_Task goal_
Comb the records below for the string "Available" and copy each line where it turns up.
** Opening Records for the exercise block **
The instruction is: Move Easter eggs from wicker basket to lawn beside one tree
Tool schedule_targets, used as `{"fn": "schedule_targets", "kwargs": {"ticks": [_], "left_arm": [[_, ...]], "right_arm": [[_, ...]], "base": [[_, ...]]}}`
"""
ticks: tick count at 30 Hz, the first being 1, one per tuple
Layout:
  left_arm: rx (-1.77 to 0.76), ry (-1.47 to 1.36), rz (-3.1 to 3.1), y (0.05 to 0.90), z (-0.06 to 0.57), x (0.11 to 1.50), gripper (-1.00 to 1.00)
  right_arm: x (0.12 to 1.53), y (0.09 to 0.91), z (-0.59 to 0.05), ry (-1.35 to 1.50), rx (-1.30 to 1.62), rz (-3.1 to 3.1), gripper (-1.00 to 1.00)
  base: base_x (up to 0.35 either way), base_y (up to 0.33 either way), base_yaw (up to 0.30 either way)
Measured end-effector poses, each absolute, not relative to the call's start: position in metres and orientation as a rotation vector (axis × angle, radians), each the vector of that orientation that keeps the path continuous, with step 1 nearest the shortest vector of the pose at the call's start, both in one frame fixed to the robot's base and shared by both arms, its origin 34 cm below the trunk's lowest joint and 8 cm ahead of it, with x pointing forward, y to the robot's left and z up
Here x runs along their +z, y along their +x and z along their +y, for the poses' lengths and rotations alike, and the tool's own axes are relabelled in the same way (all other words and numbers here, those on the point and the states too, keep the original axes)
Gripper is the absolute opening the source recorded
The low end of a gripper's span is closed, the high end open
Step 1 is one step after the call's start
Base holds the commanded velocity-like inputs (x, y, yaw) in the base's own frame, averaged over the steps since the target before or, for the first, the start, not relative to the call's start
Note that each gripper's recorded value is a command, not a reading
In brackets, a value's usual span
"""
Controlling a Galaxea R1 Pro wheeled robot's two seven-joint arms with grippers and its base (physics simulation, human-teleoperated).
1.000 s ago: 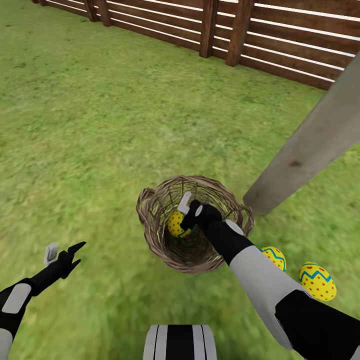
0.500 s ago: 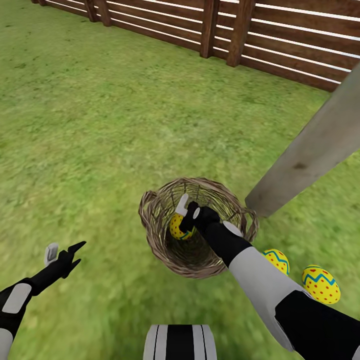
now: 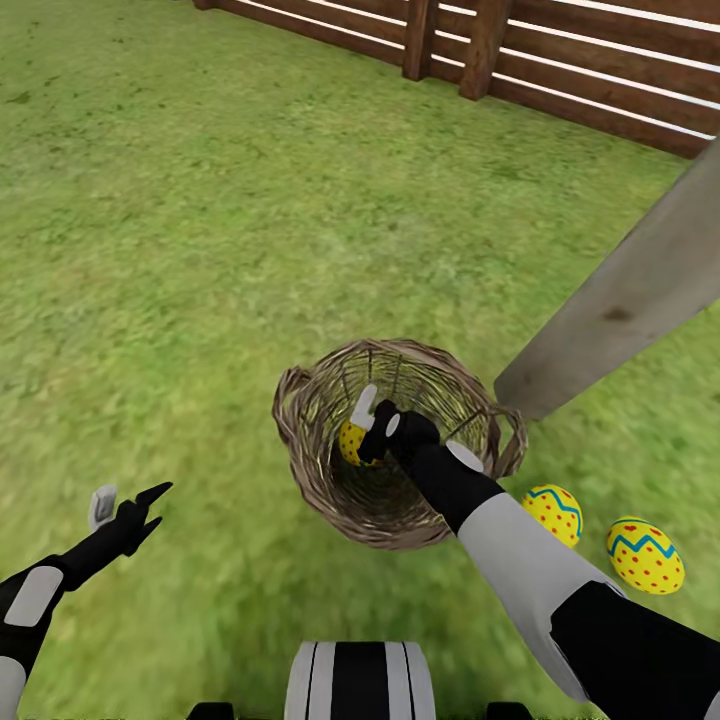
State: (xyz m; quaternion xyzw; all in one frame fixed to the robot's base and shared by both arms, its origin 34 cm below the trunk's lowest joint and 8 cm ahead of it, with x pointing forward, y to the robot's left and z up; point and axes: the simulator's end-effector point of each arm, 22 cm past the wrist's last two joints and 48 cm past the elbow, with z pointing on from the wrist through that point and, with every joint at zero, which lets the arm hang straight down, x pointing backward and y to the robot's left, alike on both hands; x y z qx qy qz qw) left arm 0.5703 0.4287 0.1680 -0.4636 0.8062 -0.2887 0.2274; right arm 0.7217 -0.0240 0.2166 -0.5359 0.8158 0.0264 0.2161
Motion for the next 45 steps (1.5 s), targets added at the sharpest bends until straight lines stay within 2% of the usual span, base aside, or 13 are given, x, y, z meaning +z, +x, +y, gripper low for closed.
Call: {"fn": "schedule_targets", "kwargs": {"ticks": [45], "left_arm": [[-0.767,-1.348,2.284,0.539,0.421,0.122,1.0]], "right_arm": [[0.182,0.727,-0.021,-1.43,0.045,2.26,1.0]], "base": [[0.0,0.0,0.0]]}}
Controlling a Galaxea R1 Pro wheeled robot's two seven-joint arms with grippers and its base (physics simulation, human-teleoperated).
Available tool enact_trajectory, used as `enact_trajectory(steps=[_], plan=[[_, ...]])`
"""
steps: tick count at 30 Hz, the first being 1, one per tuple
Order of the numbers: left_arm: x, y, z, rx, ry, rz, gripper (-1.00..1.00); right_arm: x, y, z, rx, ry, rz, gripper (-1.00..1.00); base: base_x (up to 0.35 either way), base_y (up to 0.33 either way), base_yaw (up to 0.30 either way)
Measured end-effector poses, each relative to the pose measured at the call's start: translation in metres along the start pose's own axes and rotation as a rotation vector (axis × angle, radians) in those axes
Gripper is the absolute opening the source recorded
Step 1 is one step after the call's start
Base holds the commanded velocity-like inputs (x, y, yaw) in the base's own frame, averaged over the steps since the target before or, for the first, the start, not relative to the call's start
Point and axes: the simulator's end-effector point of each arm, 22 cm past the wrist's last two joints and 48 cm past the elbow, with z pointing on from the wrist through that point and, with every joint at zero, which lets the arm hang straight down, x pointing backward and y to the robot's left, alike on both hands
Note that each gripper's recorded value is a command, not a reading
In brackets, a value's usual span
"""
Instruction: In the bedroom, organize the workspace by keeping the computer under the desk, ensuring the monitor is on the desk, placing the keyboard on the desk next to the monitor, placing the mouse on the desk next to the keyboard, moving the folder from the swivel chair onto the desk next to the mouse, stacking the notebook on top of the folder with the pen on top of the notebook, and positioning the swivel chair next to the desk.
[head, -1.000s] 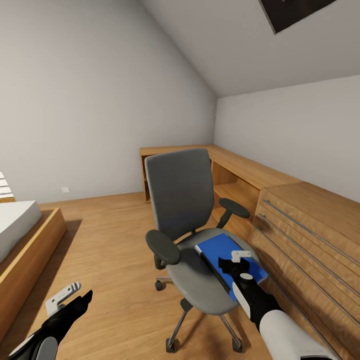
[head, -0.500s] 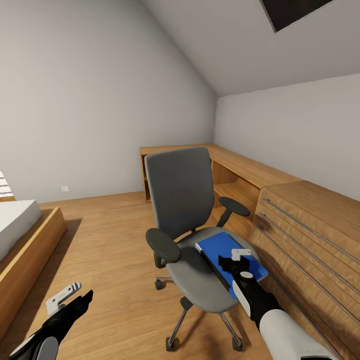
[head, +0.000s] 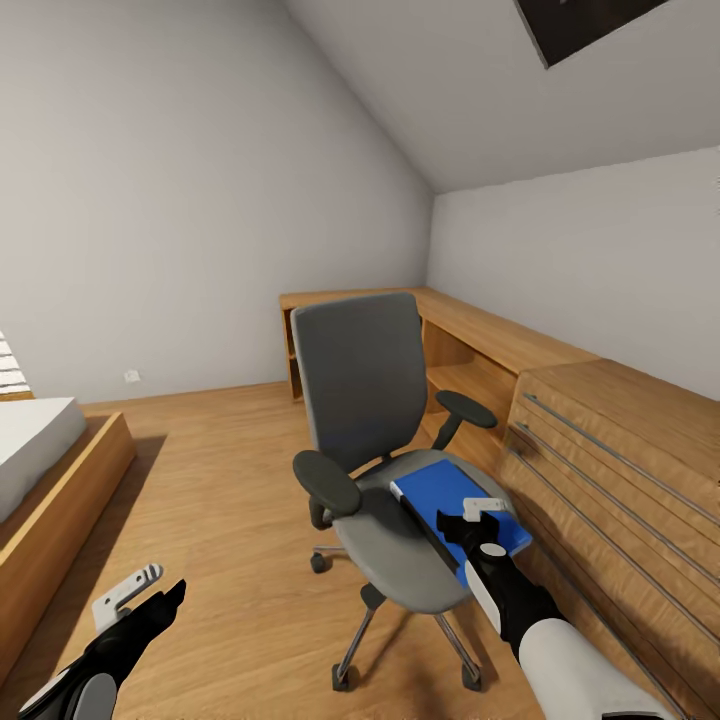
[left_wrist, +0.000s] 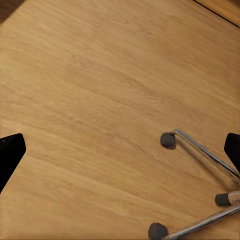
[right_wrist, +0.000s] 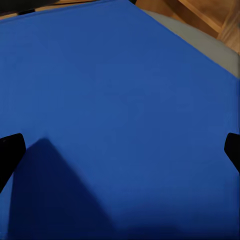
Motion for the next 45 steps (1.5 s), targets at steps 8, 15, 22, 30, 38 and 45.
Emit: enact_trajectory(steps=[8, 15, 22, 30, 38, 45], plan=[[-0.0001, 0.0000, -0.0001, 0.000, 0.000, 0.000, 1.00, 0.0000, 0.0001, 0.0000, 0.000, 0.000, -0.001, 1.00, -0.013, 0.000, 0.000], [-0.0001, 0.0001, -0.0001, 0.000, 0.000, 0.000, 1.00, 0.0002, 0.0001, 0.0000, 0.000, 0.000, -0.001, 1.00, -0.006, 0.000, 0.000], [0.0001, 0.0001, 0.0002, 0.000, 0.000, 0.000, 1.00, -0.0003, 0.0000, 0.0003, 0.000, -0.001, -0.001, 1.00, -0.183, 0.000, 0.000], [0.0000, 0.0001, 0.0000, -0.001, 0.000, 0.001, 1.00, -0.0026, -0.0002, 0.0000, 0.000, -0.006, 0.001, 1.00, -0.116, 0.000, 0.000], [-0.0001, 0.0001, 0.0000, 0.000, 0.000, 0.001, 1.00, -0.0027, -0.0002, 0.0000, 0.001, -0.006, 0.000, 1.00, -0.008, 0.000, 0.000], [0.0002, 0.0001, 0.0000, 0.000, 0.001, 0.001, 1.00, -0.0027, -0.0002, 0.0000, 0.001, -0.006, 0.000, 1.00, -0.001, 0.000, 0.000]])
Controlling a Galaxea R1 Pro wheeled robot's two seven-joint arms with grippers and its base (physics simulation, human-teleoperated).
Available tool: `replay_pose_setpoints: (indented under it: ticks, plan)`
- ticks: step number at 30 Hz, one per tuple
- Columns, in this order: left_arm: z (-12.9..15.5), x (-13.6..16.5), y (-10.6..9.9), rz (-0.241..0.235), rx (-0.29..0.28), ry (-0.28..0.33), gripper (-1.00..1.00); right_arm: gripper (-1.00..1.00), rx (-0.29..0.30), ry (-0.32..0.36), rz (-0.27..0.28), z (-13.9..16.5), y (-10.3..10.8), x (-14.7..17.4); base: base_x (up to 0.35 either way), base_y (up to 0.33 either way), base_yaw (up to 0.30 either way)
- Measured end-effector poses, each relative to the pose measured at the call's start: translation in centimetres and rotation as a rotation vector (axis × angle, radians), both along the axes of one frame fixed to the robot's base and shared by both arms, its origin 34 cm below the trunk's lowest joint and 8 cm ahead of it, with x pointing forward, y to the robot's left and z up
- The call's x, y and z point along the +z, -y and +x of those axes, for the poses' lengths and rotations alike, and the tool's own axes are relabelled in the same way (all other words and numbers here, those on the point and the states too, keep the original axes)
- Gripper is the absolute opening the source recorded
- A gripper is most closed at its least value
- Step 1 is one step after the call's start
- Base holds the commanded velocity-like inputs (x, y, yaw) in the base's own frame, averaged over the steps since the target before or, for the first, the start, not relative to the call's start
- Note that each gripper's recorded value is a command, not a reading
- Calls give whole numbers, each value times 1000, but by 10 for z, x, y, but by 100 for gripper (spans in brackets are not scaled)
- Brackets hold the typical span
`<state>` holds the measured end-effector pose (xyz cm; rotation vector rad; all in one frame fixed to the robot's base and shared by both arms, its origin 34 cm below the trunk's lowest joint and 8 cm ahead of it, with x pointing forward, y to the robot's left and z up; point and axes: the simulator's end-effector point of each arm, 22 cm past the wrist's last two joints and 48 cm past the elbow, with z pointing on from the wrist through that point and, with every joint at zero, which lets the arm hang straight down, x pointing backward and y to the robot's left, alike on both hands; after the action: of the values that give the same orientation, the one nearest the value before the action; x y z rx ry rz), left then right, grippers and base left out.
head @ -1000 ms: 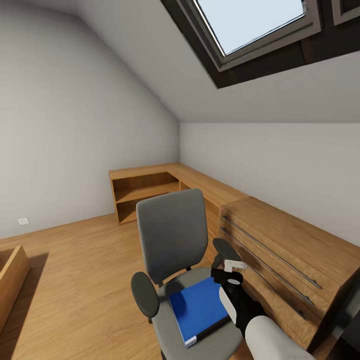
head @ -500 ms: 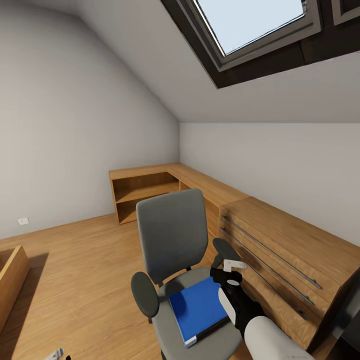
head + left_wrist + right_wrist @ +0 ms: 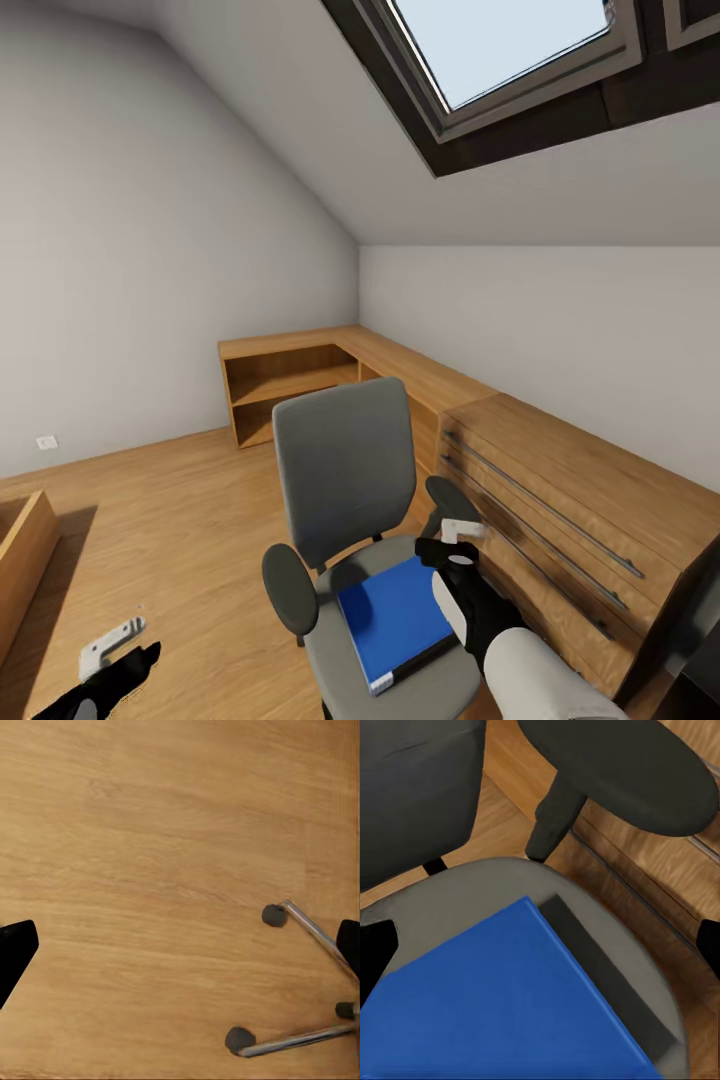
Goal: In the bedroom, organize the workspace by keeping the computer under the desk, ensuring the monitor is on the desk, placing the keyboard on the desk next to the monitor, placing the mouse on the desk next to the keyboard, moving the folder from the swivel chair onto the desk next to the mouse, stacking the notebook on top of the folder with the pen on top of the notebook, and positioning the swivel chair next to the desk.
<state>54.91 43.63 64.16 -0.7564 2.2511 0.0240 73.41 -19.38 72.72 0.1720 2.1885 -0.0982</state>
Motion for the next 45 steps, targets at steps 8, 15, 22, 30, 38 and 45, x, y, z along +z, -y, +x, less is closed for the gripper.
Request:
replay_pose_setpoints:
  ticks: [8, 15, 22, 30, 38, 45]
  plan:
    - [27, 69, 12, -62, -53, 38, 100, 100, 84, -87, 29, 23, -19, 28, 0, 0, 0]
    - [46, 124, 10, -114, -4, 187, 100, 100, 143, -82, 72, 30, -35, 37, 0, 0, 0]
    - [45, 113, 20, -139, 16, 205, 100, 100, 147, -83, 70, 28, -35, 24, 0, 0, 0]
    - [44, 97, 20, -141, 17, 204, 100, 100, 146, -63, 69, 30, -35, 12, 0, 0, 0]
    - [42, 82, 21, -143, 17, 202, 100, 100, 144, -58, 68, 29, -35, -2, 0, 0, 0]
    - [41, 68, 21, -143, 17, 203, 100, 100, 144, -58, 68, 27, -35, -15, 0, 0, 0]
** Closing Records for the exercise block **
_Reply to the exercise_
Available tool enact_trajectory, used as `enact_trajectory(steps=[_], plan=[[_, ...]])`
Available tool: `replay_pose_setpoints: (indented under it: ticks, plan)`

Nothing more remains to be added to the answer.